ENTERTAINMENT

Netflix's Star Rating Probably Doesn't Mean What You Think It Does

We've been living a lie.

06/04/2017 3:06 PM AEST | Updated 06/04/2017 7:09 PM AEST

Netflix has released an informative video that has left a lot of users screaming "WHAT?" after it was revealed that their star rating system had absolutely nothing to do with the quality of the content.

Yep, it turns out the stars actually corresponded to how much Netflix thought you'd actually like the content. So say hypothetically you're an adult who occasionally watches the "Shrek" films once every few months. No judgement here. The streaming service would then begin to rate similar content, say the "Spy Kids" movies, with higher star ratings, assuming that's the kind of content you're after.

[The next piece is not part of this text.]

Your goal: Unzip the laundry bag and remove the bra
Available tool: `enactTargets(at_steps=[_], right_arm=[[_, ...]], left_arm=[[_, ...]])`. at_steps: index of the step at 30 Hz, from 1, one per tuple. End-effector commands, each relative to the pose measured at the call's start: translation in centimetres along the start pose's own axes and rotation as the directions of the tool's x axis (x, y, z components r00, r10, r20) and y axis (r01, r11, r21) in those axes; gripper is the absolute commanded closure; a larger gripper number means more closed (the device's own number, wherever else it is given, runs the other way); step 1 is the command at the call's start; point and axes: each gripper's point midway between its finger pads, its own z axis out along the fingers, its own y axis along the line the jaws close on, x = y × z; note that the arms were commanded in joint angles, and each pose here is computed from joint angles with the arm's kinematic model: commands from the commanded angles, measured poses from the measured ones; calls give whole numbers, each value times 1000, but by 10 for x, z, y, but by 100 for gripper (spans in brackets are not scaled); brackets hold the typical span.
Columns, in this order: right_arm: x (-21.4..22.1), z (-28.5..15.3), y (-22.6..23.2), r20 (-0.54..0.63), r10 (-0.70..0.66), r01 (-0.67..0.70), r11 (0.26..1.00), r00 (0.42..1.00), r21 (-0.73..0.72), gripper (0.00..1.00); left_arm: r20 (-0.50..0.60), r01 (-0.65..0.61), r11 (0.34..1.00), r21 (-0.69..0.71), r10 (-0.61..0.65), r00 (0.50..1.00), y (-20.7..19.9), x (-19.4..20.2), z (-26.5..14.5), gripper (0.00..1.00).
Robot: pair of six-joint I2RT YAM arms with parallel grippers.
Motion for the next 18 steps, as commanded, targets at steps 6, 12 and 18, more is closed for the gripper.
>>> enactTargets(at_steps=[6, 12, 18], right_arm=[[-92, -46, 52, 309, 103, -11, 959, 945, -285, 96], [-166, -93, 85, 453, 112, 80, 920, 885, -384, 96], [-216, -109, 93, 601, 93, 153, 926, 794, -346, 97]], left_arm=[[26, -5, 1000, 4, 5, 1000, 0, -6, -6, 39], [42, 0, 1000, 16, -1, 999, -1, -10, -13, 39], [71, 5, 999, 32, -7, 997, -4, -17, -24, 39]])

Meanwhile, other users who stay away from award-winning, quality content starring Antonio Banderas as an animated cat or a spy dad, would see a totally different -- probably lower -- star rating for the same movie. The stars were never an indication of critical response, but a prediction of what you're more likely to watch.

Confused? Outraged? Craving a "Spy Kids" marathon? Aren't we all.

While it finally revealed the mystery behind the stars, Netflix also used the opportunity to introduce a replacement system, "Thumbs". Similar to dating apps like Tinder, the new system will rely on users giving thumbs up or down to content, improving how Netflix understands viewing habits, and will display a "match percent" on content, making recommendations more personalised.

So there you go. Never trust the stars.